TV Review: The Knights of Prosperity: Heist, Heist, Baby
There is something very flimsy about ABC’s new sporadically funny comedy ‘The Knights of Prosperity.’ Eugene (Donal Logue), a janitor mournfully noting his twentieth anniversary in a dead-end job, makes a somewhat apt comparison of his mottled partners in crime to the thieves of “Ocean’s 11”: both heist stories are high on concept and low on meaty backstory. What a brilliantly entertaining idea it is to have lowly, blue-collared Americans clumsily coming together to take money from celebrities. It’s an idea, though, that may lose its steam before it actually builds up.
‘Knights’ misses some obvious opportunities to slow down its inappropriately fast-moving plot and introduce a little history to its characters in exchange for few, sometimes quiet laughs. It takes less than ten minutes in the pilot for Eugene to be rejected by a bank official for a loan and to assemble the inept group of novice criminals. Eugene’s certainly a suitable and likeable leader of the pack, but there appears to be nothing to his partners in crime.
Though the character idiosyncrasies are disappointingly sparse, the few that do come through are refreshingly witty. The group’s unknowing college intern, Louis, a Communications student and lover of Meredith Brooks’ “Bitch,” is the best-developed minor player. It is here where the series gets in some surprisingly biting lines of pop parody.

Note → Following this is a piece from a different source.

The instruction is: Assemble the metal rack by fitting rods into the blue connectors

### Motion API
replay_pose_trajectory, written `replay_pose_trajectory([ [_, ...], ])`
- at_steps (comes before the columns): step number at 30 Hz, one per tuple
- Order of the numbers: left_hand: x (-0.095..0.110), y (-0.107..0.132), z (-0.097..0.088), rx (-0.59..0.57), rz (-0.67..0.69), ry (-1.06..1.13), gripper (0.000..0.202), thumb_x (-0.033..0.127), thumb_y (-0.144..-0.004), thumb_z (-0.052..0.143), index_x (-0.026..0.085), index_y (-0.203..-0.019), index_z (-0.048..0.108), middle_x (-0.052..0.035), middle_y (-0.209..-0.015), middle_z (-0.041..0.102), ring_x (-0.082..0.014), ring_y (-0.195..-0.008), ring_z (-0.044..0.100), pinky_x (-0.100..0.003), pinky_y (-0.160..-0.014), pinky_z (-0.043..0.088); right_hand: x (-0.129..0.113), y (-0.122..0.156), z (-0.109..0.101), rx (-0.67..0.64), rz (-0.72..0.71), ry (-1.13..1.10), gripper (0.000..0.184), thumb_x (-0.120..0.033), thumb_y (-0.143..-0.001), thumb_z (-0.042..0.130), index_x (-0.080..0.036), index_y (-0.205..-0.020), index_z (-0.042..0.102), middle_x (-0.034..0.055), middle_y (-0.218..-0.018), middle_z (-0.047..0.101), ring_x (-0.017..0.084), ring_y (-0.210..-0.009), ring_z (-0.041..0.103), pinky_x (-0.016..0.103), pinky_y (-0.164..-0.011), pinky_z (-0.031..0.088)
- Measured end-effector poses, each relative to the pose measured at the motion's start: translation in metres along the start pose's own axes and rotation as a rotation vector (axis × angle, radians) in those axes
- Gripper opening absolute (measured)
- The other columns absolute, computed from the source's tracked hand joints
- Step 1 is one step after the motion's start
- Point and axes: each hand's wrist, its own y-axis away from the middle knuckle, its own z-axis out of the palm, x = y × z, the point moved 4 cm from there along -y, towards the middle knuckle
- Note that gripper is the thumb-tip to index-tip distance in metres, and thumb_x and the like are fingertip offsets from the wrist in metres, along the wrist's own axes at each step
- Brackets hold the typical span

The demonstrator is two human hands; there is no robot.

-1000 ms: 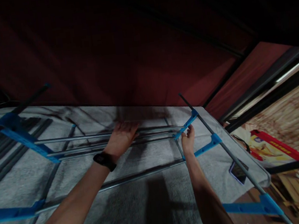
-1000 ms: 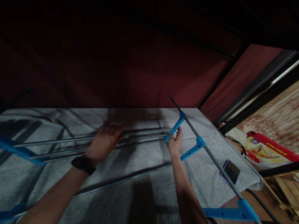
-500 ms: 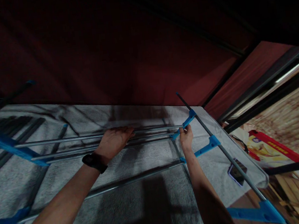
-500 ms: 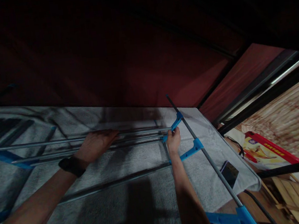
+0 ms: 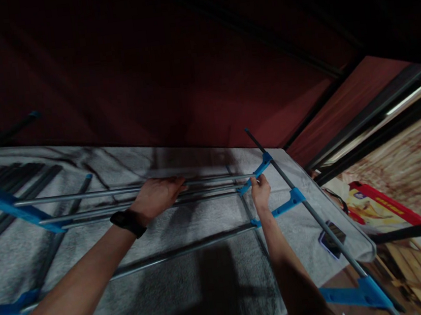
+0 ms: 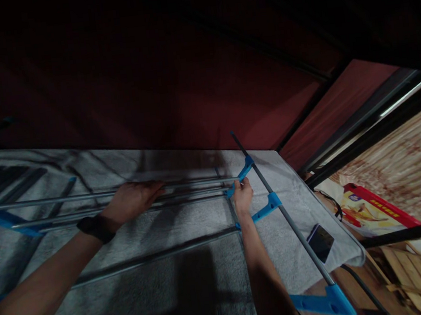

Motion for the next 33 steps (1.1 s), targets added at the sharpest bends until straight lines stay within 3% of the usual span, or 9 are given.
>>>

There are too many moments in ‘Knights’ where it feels like its writers are as hapless as the characters themselves. Promising in its heady concept and strangely watchable cast, ‘Knights’ may be too kind for its own good. If it doesn’t start taking the sardonic stabs at celebrity culture it easily could (and should) be, the valiant concept will become nothing more than a commendable failure.